I have spotted one for you, Peter.
In #13 (perhaps you missed it) Michael Ryan mentions research carried out on the effects of incinerators in Japan by Tango T, Fujita T, Tanihata T, Minowa M, Doi Y, Kato N, Kunikane S, Uchiyama I, Tanaka M, Uehata T.
This paper -entitled ‘Risk of adverse reproductive outcomes associated with proximity to municipal solid waste incinerators with high dioxin emission levels in Japan’- was published in the Journal of Epidemiology in May 2004 and I think the ‘83-93′ bit is the page reference.

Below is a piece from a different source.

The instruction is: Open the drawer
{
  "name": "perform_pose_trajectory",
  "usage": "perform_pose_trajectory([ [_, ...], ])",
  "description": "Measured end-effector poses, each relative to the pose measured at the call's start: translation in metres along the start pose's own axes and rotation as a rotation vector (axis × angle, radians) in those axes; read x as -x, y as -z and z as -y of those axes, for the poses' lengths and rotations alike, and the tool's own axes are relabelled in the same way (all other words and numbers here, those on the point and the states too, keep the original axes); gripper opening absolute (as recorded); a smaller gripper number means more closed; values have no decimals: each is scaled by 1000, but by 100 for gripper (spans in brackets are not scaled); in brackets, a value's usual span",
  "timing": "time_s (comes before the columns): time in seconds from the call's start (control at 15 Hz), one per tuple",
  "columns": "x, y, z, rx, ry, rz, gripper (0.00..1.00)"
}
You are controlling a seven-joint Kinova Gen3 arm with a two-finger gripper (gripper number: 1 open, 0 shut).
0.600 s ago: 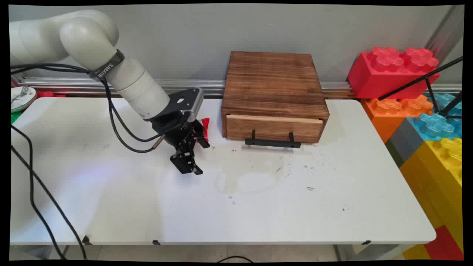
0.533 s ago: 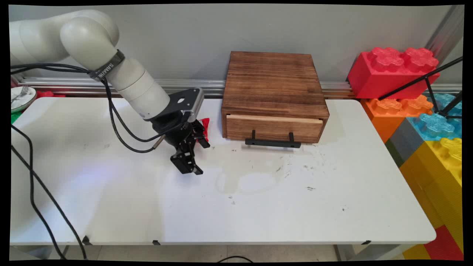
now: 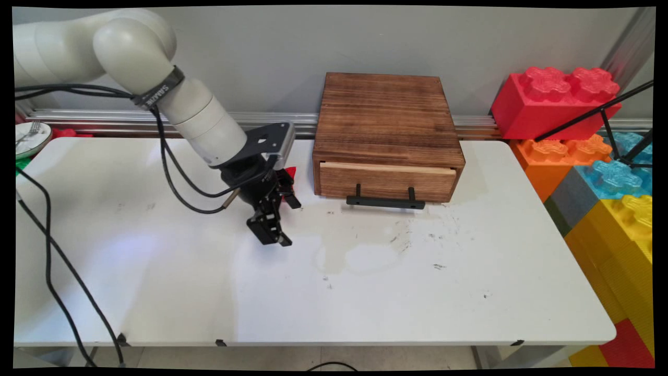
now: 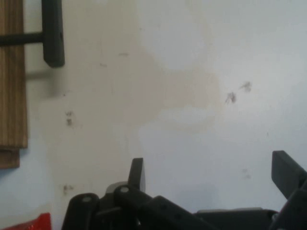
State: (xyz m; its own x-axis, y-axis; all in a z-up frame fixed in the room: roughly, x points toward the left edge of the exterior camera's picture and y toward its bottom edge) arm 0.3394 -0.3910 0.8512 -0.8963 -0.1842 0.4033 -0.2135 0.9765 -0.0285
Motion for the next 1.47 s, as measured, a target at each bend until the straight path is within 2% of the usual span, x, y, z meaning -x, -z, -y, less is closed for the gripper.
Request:
perform_pose_trajectory([
  [0.4,-46,1,13,-16,-2,-16,100],
  [0.67,-80,-11,25,-42,-22,-25,100],
  [1.2,-125,-63,48,-108,-55,-23,100],
  [1.47,-137,-94,58,-139,-80,-11,100],
])
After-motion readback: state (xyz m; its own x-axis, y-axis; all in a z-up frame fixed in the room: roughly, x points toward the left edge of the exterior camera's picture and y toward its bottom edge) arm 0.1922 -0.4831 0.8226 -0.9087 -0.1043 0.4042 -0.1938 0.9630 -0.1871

The authors of this epidemiological study come from the National Institute of Public Health (Saitama), Kyoto University, Okayama University and Seitoku University
To me the institutions that the above come from sound like ‘proper academic establishments’.
As far as I can see this is NOT research carried out ‘by an enthusiatic amateur in his garden shed’.
Nor, as far as I can see, is it ‘funded by interested parties from either side of the argument.’
Peter, would you not agree that Michael Ryan has every right to highlight this important research and that he is carrying out a valuable public service in doing so?
If I lived within close proximity of a proposed incinerator (which I don’t) then I can assure you that I would be grateful to Mr Ryan for highlighting academic research like this.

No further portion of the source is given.